Of various environmental methods, DR is the most effective in increasing longevity through insulin signalling pathway. Various DR methods such as genetic mutations that lower pharyngeal pumping rate, changes in dilution of bacteria in liquid culture, changes in components of liquid media and the use of ‘DR mimetics’ have been employed to increase survivorship in C. elegans (Greer and Brunet 2009; Mair and Dillin 2008). In worms, daf-16 has been shown to be required for lifespan extension through DR (Greer and Brunet 2009). However, the use of many other model organisms have exposed DR to also affect longevity independent of daf-16 (Kenyon 2010). Along with DAF-16, transcription factor PHA-4 also responds to certain DR methods in C. elegans (Mair and Dillin 2008).

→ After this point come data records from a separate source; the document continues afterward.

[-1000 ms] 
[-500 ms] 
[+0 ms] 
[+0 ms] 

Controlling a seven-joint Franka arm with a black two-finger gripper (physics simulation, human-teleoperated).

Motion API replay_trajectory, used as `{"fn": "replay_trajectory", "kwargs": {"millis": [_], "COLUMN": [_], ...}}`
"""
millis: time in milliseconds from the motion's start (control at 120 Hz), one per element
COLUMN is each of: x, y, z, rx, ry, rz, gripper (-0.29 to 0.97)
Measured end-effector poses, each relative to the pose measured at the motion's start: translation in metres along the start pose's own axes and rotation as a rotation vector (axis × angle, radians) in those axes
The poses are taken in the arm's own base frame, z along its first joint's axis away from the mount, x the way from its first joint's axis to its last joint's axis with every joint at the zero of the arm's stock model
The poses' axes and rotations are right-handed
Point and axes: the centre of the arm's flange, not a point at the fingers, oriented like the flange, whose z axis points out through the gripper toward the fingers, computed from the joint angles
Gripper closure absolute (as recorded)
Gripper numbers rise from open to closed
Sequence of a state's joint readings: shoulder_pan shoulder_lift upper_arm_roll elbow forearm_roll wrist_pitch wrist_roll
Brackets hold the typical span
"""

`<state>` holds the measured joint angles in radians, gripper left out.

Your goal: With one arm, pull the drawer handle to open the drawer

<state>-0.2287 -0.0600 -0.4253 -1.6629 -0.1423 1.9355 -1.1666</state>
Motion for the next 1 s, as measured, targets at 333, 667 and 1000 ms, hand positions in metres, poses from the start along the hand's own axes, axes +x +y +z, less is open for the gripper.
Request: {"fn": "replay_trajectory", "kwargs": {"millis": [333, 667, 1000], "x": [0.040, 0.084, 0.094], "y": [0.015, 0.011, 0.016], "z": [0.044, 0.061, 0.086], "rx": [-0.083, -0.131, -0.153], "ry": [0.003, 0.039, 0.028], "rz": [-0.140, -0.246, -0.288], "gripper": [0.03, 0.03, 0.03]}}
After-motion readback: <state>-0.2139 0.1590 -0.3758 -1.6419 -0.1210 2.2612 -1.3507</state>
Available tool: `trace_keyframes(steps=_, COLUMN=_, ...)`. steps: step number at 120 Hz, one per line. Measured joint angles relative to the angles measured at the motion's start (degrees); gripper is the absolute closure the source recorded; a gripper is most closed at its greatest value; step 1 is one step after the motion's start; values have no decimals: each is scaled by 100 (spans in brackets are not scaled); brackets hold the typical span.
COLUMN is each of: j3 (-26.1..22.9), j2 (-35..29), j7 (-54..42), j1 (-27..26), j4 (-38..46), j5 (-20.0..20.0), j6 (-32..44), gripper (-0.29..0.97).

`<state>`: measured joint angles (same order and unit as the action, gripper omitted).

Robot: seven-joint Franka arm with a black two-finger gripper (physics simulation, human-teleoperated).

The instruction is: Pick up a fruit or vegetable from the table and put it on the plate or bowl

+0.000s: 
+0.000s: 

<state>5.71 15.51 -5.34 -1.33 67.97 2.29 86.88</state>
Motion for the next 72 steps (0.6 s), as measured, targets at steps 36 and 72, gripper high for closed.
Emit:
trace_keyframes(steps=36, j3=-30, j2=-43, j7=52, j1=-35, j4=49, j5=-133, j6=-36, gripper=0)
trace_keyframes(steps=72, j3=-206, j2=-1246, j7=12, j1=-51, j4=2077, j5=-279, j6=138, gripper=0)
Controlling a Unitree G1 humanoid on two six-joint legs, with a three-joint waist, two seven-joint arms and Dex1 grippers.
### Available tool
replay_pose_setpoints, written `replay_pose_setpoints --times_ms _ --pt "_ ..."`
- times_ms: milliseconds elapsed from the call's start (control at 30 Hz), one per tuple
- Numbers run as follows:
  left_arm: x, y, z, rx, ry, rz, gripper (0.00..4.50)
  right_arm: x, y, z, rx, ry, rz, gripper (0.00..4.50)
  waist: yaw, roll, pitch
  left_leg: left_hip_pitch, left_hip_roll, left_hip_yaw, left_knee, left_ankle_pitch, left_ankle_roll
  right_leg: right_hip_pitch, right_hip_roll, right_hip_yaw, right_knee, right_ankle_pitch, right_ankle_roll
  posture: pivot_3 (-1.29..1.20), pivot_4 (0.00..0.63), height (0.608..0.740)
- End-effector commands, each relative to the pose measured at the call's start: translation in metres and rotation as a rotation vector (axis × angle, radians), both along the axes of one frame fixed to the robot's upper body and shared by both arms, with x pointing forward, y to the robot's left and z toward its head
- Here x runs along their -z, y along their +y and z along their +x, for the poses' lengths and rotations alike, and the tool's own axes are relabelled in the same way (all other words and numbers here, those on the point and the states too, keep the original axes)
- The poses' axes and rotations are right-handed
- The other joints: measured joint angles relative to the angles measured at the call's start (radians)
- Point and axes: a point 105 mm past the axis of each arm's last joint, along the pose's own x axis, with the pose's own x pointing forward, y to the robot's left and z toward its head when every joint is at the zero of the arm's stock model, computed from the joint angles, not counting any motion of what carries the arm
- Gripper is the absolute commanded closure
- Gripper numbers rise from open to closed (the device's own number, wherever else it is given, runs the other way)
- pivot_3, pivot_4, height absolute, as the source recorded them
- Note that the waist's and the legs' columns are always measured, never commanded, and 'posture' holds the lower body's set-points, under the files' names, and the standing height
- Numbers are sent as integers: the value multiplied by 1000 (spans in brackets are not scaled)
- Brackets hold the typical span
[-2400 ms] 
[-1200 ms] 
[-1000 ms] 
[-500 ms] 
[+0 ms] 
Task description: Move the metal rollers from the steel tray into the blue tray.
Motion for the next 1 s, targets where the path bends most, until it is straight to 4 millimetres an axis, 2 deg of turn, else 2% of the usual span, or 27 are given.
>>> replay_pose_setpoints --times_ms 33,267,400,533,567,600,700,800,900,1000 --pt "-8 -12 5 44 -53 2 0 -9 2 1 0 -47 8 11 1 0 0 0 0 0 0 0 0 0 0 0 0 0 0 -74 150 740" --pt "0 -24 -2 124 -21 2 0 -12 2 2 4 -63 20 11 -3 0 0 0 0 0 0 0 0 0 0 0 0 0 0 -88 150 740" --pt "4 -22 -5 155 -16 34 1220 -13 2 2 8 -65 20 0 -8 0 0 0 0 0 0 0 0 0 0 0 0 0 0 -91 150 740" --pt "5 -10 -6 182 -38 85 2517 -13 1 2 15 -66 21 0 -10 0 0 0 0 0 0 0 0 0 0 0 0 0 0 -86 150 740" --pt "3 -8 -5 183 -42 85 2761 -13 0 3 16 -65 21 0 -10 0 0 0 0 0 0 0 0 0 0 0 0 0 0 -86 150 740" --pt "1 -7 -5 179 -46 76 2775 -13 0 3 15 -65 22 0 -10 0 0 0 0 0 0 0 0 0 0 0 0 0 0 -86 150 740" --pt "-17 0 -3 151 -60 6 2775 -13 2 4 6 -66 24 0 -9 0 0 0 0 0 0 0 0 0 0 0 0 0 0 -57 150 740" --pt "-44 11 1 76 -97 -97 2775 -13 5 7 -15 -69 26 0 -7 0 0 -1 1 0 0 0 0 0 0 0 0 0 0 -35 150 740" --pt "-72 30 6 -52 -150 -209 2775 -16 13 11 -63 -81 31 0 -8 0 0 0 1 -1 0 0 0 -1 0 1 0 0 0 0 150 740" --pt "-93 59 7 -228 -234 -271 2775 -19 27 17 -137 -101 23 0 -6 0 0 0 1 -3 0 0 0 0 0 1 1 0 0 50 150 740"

IIS pathway is also regulated by sirtuins (Burnett et al. 2011). In worm, overexpression of sirt-2.1 activates daf-16 by interacting with 14-3-3 proteins where, SIRT-2.1 and 14-3-3 act in parallel to IIS pathway to activate daf-16 and extend lifespan (Berdichevsky et al. 2006). sirt-2.1 can also turn on daf-16 directly by deacetylation (Kenyon 2005). The finding that sirtuins can deacetylate FOXO proteins directly, and the fact that IIS pathway mutants do not require sirt-2.1 for longevity, demonstrates that sirtuins in worm can impact FOXO and lifespan independent of IIS pathway (Kenyon 2010).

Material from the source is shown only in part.